**Task details**:
Output exactly the lines from the line with "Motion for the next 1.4" through the end of the records below. Include nothing else.

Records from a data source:
^^^^^^^^

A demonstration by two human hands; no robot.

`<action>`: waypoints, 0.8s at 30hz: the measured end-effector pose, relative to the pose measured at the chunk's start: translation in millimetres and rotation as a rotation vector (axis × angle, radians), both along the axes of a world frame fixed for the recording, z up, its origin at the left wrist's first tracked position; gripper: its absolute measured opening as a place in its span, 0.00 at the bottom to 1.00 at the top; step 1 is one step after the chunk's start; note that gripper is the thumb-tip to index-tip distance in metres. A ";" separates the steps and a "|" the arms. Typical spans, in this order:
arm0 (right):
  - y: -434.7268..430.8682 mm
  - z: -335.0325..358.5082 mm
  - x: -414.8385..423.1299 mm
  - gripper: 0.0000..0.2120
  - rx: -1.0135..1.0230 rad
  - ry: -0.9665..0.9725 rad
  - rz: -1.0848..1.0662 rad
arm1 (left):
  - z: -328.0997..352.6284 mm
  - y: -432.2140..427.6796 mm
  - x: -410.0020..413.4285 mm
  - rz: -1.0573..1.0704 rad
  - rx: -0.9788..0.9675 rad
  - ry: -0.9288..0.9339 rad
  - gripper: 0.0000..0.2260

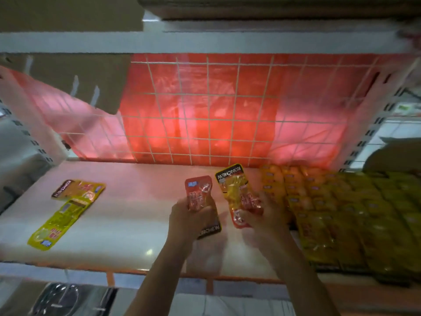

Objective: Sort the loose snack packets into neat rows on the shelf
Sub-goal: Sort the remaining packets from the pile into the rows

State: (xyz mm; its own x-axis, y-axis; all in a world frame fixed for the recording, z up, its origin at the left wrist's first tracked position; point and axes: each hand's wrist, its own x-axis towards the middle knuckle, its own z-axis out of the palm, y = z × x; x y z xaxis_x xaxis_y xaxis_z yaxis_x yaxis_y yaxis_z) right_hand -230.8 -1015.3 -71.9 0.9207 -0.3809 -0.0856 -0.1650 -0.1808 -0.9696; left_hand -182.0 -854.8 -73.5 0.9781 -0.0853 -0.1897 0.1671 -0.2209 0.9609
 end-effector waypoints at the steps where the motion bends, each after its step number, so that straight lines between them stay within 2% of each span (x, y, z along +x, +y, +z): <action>1: -11.7 0.5 -8.0 0.19 0.007 -0.006 -0.058 | 3.7 -9.0 -2.8 -0.032 -0.047 -0.002 0.05; 5: -60.4 10.4 -45.2 0.16 0.000 -0.078 -0.242 | 13.0 -48.0 -13.0 -0.114 -0.112 -0.036 0.11; 8: -99.0 11.7 -78.4 0.09 0.082 -0.135 -0.379 | 16.0 -84.6 -31.4 -0.164 -0.132 -0.071 0.15; 12: -153.3 18.1 -129.7 0.07 0.237 -0.243 -0.485 | 13.4 -138.4 -69.7 -0.240 -0.169 -0.117 0.07; 14: -184.0 19.0 -160.4 0.05 0.393 -0.309 -0.536 | 16.0 -172.1 -94.9 -0.289 -0.188 -0.139 0.05; 15: -199.8 19.2 -177.2 0.06 0.458 -0.342 -0.534 | 17.3 -191.3 -108.6 -0.309 -0.197 -0.143 0.04; 16: -217.9 18.1 -193.0 0.12 0.490 -0.366 -0.500 | 20.4 -211.6 -123.9 -0.328 -0.193 -0.147 0.02; 18: -255.1 16.2 -223.9 0.29 0.535 -0.387 -0.441 | 23.4 -253.5 -155.9 -0.371 -0.204 -0.121 0.06; 20: -289.4 13.9 -255.3 0.34 0.573 -0.383 -0.441 | 22.9 -294.5 -186.4 -0.427 -0.235 -0.072 0.07; 22: -322.5 12.8 -284.9 0.29 0.631 -0.396 -0.426 | 19.8 -335.7 -213.9 -0.461 -0.242 -0.030 0.05; 24: -356.3 10.6 -313.3 0.17 0.662 -0.389 -0.434 | 19.9 -374.7 -239.6 -0.509 -0.236 -0.003 0.06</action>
State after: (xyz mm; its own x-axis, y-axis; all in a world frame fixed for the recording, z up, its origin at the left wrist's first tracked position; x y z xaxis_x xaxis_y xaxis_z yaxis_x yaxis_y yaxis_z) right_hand -544.0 -1371.6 -61.2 0.7158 -0.6874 -0.1234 0.2748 0.4396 -0.8551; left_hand -421.7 -1229.5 -53.6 0.8031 -0.5864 -0.1059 0.0931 -0.0521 0.9943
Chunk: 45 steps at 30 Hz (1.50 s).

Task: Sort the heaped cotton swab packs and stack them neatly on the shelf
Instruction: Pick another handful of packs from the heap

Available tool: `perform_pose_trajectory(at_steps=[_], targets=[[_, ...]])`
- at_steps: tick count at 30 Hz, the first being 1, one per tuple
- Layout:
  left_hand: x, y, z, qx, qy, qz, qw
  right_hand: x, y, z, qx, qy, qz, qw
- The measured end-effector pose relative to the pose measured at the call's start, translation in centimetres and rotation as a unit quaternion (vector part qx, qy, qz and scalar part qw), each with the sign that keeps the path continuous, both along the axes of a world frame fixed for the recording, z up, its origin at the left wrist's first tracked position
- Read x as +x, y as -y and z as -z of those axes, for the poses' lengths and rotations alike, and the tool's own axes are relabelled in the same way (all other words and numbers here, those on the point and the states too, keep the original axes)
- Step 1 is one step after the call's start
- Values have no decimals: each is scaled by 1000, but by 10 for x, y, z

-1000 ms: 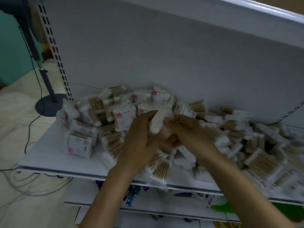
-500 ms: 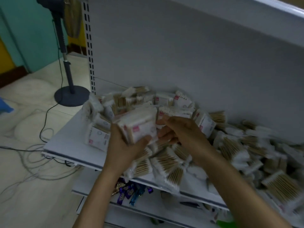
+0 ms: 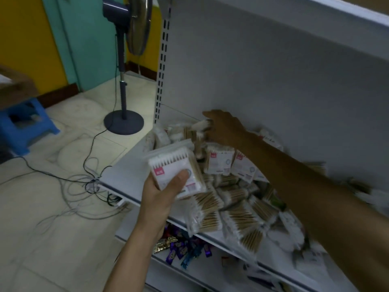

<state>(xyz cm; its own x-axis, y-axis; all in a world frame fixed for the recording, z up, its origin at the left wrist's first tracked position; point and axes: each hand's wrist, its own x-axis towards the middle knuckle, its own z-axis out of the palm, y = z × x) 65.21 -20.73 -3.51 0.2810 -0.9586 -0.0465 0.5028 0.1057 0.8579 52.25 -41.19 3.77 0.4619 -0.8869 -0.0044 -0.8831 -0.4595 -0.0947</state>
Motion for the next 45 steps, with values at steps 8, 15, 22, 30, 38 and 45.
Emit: perform_pose_trajectory(at_steps=[8, 15, 22, 30, 38, 45], targets=[[6, -3, -3, -4, 14, -66, 998, -16, -28, -12, -152, 169, -31, 973], [-6, 10, -11, -9, 27, -58, 998, -35, -123, -45, 97, 495, 71, 861], [-27, 11, -21, -22, 95, -54, 994, -38, -175, -40, -57, 490, 98, 864], [-45, 2, -24, -26, 15, 46, 998, -27, -196, -13, 28, 387, 35, 921], [-43, 5, -20, -2, -43, 60, 997, -25, -189, -6, 85, 497, 120, 855], [-12, 13, -10, 38, -92, 68, 993, -38, -165, -10, 239, 382, 41, 892]])
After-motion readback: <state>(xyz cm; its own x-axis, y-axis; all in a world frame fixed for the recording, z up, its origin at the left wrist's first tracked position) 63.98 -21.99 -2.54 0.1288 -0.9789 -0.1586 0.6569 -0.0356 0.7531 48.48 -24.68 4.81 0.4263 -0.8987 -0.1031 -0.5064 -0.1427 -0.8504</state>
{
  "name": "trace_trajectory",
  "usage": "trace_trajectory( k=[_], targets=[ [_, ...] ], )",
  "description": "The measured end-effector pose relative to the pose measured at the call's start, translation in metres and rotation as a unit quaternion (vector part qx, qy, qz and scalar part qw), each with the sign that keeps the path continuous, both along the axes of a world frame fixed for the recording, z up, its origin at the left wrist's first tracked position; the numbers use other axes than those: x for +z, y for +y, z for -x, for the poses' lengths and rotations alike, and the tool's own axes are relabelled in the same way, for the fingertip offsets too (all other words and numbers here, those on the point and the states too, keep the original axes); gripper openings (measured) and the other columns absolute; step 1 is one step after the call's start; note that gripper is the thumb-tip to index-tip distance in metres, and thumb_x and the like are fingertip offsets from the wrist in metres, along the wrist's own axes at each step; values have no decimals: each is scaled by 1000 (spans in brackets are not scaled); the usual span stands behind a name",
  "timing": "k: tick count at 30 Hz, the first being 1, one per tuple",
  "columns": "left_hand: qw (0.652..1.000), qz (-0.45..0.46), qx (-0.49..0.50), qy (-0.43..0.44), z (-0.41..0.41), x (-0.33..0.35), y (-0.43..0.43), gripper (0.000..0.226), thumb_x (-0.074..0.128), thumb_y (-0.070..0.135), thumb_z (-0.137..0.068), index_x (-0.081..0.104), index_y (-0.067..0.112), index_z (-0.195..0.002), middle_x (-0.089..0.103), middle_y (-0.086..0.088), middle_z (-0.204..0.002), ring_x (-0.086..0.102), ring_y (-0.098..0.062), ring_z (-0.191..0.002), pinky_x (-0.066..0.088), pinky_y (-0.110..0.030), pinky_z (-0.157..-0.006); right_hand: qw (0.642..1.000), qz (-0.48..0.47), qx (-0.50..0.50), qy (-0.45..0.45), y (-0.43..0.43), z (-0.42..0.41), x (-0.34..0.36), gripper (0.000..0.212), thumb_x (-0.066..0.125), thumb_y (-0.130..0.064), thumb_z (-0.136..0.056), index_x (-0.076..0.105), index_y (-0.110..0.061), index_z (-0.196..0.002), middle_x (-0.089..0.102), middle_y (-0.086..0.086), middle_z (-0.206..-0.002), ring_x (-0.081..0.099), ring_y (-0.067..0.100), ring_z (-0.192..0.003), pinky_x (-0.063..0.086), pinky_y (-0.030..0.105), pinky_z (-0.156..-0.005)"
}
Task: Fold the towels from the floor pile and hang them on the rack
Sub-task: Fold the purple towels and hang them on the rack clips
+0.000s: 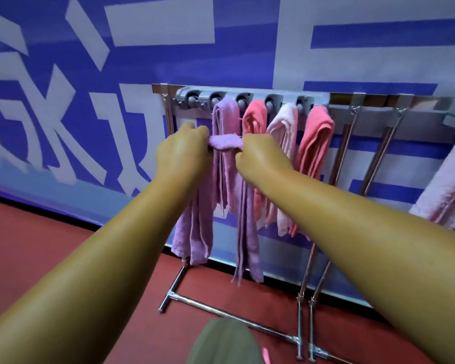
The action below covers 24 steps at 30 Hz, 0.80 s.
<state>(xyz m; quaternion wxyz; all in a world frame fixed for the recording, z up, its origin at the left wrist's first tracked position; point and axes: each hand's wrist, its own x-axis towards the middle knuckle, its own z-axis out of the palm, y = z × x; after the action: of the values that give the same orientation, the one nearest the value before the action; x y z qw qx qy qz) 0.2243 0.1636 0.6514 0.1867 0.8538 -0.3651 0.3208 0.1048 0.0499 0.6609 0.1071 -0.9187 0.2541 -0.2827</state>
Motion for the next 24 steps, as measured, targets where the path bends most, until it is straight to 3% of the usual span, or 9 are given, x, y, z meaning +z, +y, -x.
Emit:
trace_trajectory(
  k=[4,9,13,15,17,19,20,24],
  targets=[
    [999,-30,14,-14,-34,-4,-7,21,66,9,-93,47,16,-96,40,-5,-98,46,-29,-73,26,-35,-48,999,27,23,31,5,-36,11,29,49,-12,-100,72,-11,-118,71,19,-111,62,37,-95,36,32,-71],
    [1000,-13,8,24,-71,-17,-15,17,59,3,-94,48,16,-92,42,-4,-94,47,-31,-74,28,-35,-50,996,57,30,67,10,-84,23,21,49,-12,-102,70,-14,-101,45,3,-76,61,34,-94,35,32,-69],
    [997,52,1,56,-105,-13,-18,7,53,14,-99,58,11,-94,52,-6,-95,54,-35,-78,37,-39,-57,996,35,10,75,7,-113,34,21,51,-7,-101,72,-11,-103,57,5,-87,63,31,-98,37,29,-68],
    [995,73,5,67,-118,-4,-20,8,52,14,-94,59,12,-92,56,-5,-92,55,-34,-77,40,-37,-56,996,38,-19,77,6,-120,41,27,51,-6,-100,60,-19,-77,50,0,-79,63,28,-98,37,27,-63],
    [993,87,8,80,-130,8,-22,9,53,16,-92,62,14,-93,58,-4,-91,57,-33,-77,41,-36,-57,996,49,-37,59,6,-130,52,36,53,-8,-97,42,-23,-67,50,0,-78,64,30,-103,46,28,-74],
    [992,98,5,82,-140,21,-25,10,53,17,-93,63,16,-93,60,-3,-91,58,-33,-77,44,-36,-58,998,46,-38,30,3,-144,65,25,55,-10,-94,47,-20,-73,64,5,-95,65,34,-105,52,34,-84],
    [992,100,4,79,-144,27,-27,9,53,17,-93,62,17,-92,60,-2,-90,58,-33,-76,43,-35,-57,998,37,-39,13,0,-150,71,18,55,-10,-93,51,-20,-78,63,7,-100,63,35,-99,50,35,-80],
    [992,95,7,85,-157,47,-45,13,53,11,-92,61,20,-91,63,-3,-83,58,-32,-71,31,-29,-50,998,45,-52,-13,-18,-170,88,18,51,-9,-91,51,-16,-75,56,8,-92,52,35,-83,38,34,-69]
  ],
)
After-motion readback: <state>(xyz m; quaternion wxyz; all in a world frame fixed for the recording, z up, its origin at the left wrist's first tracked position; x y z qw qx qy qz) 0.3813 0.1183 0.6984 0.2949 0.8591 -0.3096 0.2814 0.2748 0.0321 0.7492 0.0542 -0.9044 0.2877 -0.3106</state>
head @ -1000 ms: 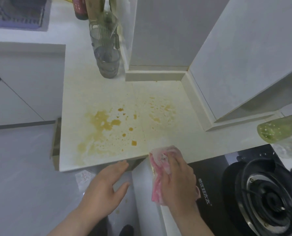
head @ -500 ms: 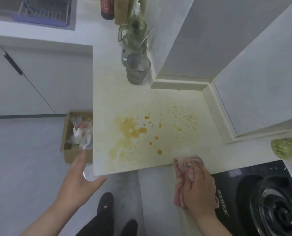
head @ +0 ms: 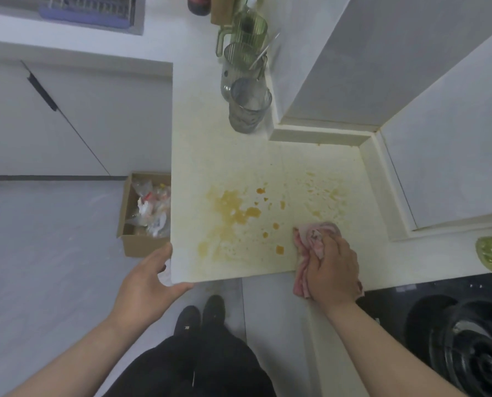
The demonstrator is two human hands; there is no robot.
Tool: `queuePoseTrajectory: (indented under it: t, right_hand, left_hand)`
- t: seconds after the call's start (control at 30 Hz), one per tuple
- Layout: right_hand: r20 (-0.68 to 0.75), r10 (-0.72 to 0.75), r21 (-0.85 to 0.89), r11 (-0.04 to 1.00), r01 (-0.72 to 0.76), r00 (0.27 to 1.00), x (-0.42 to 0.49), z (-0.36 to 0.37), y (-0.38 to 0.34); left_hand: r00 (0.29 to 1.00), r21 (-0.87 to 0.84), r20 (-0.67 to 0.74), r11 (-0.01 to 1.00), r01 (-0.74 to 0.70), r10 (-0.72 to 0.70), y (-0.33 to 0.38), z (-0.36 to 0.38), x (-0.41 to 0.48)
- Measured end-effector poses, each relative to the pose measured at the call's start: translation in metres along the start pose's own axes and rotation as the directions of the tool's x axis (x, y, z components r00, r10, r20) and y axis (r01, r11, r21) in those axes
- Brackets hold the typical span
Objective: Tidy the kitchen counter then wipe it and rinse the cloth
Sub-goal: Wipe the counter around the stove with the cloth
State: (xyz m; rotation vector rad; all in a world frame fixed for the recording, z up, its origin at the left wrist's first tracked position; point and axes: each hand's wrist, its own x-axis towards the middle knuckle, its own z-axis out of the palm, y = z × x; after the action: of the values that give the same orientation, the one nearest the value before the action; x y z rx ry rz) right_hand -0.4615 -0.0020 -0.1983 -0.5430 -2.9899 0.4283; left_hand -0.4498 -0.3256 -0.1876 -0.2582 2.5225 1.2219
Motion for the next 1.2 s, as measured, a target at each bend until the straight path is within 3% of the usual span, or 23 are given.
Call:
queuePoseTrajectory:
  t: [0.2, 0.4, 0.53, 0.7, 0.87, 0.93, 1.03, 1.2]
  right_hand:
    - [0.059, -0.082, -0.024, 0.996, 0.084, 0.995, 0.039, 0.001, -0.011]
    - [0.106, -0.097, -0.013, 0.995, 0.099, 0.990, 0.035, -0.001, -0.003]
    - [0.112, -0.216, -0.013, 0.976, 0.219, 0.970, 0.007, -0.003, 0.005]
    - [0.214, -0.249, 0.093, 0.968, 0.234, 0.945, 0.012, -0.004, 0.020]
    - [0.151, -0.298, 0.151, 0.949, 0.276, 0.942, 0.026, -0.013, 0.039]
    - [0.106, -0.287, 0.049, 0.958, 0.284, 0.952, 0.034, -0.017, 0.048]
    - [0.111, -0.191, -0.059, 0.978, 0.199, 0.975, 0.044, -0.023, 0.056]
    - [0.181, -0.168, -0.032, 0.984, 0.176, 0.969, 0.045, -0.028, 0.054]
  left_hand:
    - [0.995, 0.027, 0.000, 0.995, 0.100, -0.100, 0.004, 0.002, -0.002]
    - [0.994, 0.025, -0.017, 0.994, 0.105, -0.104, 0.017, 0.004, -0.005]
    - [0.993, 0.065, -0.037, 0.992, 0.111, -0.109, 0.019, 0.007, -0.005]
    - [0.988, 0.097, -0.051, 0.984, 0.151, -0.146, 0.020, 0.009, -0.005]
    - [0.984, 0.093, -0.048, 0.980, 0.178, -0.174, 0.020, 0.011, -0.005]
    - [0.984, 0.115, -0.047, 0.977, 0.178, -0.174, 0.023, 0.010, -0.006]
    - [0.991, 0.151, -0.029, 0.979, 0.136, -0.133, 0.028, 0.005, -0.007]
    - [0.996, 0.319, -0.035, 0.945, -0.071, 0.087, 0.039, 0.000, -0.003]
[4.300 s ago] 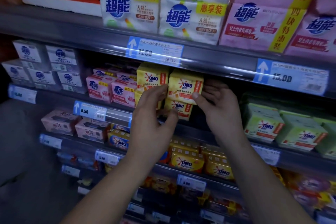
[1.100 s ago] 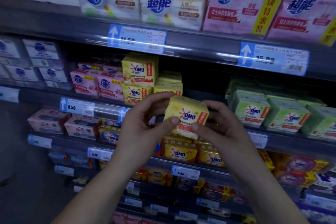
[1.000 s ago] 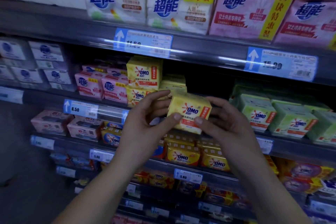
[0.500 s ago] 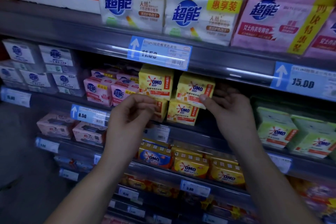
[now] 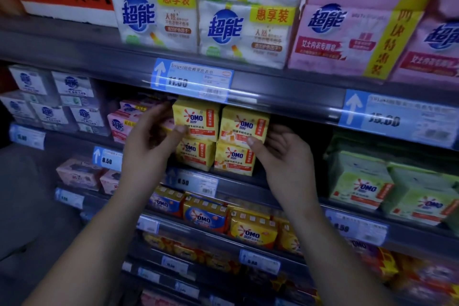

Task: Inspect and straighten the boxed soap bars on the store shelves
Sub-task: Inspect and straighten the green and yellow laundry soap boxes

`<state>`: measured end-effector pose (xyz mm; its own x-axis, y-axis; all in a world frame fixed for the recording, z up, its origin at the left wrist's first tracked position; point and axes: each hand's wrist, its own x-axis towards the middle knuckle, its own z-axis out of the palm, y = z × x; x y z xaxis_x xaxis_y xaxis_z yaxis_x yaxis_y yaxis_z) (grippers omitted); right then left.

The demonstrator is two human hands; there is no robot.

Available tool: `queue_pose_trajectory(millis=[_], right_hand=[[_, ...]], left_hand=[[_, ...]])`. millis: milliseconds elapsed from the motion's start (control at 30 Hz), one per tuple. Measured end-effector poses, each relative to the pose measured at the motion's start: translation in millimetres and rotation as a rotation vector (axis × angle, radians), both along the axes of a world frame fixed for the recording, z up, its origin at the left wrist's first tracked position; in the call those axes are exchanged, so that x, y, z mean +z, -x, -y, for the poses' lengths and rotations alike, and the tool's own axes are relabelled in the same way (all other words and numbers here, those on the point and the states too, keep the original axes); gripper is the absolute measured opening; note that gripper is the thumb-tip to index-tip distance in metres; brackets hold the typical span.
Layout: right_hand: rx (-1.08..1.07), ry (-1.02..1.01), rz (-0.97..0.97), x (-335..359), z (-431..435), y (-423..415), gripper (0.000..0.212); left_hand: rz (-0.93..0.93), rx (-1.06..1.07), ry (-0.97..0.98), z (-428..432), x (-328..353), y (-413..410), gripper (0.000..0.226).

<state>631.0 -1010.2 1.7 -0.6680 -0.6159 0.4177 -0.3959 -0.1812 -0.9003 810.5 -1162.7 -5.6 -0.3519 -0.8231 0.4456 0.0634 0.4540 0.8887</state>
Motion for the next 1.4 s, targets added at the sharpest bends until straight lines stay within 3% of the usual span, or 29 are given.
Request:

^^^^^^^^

**Expected answer**:
Motion for the next 1.4 s, targets added at the sharpest bends until straight lines stay within 3% of the usual span, or 29 are given.
Request:

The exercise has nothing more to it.